La Suisse a été parmi les premiers Etats à ouvrir une ambassade dans le Myanmar, en novembre 2012. Les missions économiques se succèdent et les échanges commerciaux entre les deux pays sont en augmentation. Danièle Gosteli Hauser: «Les investissements étrangers sont très importants pour le Myanmar. Mais des problèmes aigus existent encore dans ce nouvel eldorado pour investisseur qui est loin d’offrir des garanties de respect des droits humains suffisantes aux investisseurs étrangers. La prudence est donc de mise pour les investisseurs potentiels en Suisse.

«Conformément aux Principes directeurs de l’ONU relatifs aux entreprises et aux droits humains, celles-ci doivent éviter de se trouver impliquées dans de graves violations des droits humains. Il faudrait d’ailleurs pouvoir ancrer dans notre législation cette obligation de diligence pour les entreprises. C’est pourquoi une vaste coalition d’organisations de la société civile, dont Amnesty, a décidé de lancer l’initiative populaire ‘Pour des multinationales responsables’. L’initiative prévoit un devoir de diligence en matière de droits humains et d’environnement, qui comprend une évaluation des risques, des mesures pour éviter des atteintes potentielles aux droits humains et à l’environnement et y mettre un terme, ainsi que la publication d’informations complètes sur les mesures adoptées.»

Le projet de Monywa inclut les mines de cuivre de Sabetaung et de Kyisintaung (S&K), ainsi que celle de Letpadaung. Les mines de Sabetaung et de Kyisintaung sont exploitées depuis les années 1980, celle de Letpadaung est en cours de construction. En 1996, la société canadienne Ivanhoe Mines Ltd. et l’entreprise publique du Myanmar, Mining Enterprise N°1 (ME1), ont créé une joint-venture, Myanmar Ivanhoe Copper Company Limited (MICCL), détenue à part égale par les deux sociétés. Cette joint-venture a exploité les mines de Sabetaung et de Kyisintaung. En 2007, Ivanhoe Mines a décidé de céder les parts qu’elle détenait dans le pays, transférant ses actifs dans le cadre d’un mécanisme de fiducie.

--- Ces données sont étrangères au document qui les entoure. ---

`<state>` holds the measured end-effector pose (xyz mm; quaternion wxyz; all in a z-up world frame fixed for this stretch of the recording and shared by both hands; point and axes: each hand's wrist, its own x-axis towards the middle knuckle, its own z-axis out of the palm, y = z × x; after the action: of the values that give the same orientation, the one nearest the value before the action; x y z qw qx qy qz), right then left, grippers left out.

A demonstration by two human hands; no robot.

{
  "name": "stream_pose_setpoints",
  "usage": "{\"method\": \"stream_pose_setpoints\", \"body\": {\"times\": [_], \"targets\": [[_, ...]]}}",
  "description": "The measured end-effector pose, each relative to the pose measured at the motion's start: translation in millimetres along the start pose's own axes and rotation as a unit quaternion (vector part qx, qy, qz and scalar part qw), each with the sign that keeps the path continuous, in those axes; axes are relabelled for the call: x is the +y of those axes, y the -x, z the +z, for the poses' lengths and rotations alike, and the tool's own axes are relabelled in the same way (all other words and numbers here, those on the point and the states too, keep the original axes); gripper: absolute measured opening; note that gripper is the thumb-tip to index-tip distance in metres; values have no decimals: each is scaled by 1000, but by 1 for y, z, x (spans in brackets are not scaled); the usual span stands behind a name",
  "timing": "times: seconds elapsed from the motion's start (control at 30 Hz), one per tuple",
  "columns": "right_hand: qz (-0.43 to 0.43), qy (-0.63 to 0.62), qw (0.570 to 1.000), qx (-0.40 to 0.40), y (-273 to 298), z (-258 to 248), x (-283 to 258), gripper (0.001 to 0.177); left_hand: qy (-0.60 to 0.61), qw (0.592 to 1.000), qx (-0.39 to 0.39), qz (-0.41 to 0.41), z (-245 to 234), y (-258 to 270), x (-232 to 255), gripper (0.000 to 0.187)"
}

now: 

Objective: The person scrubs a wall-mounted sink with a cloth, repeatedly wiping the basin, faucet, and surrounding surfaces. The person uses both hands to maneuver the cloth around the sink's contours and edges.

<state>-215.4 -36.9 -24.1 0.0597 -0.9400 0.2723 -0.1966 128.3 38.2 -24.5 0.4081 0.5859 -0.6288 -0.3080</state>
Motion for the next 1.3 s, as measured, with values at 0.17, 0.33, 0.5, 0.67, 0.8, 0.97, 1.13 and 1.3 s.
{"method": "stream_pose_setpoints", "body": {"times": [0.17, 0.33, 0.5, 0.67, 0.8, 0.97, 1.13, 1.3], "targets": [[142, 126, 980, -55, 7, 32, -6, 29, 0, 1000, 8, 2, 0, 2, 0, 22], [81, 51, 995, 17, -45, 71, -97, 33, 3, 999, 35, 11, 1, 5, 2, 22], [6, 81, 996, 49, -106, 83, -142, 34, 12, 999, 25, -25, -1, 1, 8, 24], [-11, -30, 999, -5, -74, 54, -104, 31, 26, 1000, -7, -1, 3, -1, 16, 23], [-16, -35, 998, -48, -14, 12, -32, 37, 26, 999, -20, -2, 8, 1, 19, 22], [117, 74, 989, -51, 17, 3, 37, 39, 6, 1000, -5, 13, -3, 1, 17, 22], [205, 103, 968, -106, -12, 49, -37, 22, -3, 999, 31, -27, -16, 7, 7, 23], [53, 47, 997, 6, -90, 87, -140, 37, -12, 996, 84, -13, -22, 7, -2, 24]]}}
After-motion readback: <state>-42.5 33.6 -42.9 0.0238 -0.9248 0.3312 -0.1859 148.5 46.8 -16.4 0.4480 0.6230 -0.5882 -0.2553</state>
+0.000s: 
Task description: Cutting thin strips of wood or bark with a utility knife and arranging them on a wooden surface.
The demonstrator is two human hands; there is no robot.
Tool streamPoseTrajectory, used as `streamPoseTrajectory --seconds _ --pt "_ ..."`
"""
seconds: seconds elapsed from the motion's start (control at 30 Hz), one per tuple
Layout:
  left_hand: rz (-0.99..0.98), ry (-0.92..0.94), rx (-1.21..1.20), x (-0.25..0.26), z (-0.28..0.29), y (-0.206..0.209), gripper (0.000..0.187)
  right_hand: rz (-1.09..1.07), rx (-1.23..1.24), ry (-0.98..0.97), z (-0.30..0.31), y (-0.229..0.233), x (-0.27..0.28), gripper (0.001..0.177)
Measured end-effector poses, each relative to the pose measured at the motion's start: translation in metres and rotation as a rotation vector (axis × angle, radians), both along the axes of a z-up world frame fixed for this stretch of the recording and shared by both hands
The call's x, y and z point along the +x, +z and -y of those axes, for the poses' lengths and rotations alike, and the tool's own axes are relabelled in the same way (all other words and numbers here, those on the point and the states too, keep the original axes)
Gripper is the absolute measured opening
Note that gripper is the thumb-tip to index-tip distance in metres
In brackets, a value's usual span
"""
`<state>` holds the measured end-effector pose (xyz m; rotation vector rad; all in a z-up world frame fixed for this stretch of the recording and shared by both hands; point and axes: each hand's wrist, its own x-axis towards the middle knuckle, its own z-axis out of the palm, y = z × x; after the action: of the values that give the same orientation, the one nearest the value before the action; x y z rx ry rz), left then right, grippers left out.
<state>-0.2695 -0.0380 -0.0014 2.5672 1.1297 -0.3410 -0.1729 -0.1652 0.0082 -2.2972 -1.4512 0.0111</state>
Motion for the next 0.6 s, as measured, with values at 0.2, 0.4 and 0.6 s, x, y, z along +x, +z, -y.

En 2010, China North Industries Corporation (NORINCO) et l’Union of Myanmar Economic Holdings Limited (UMEHL) ont annoncé qu’elles avaient conclu un accord au sujet du projet de Monywa, incluant les mines de Sabetaung et de Kyisintaung et celle de Letpadaung. Des filiales de Wanbao Mining Ltd (détenue par NORINCO) exploitent aujourd’hui ces trois mines. Le détail du transfert des actifs de la joint-venture ME1-Ivanhoe Mines au partenariat entre la Chine et l’armée du Myanmar (Wanbao-UMHEL) n’a jamais été divulgué.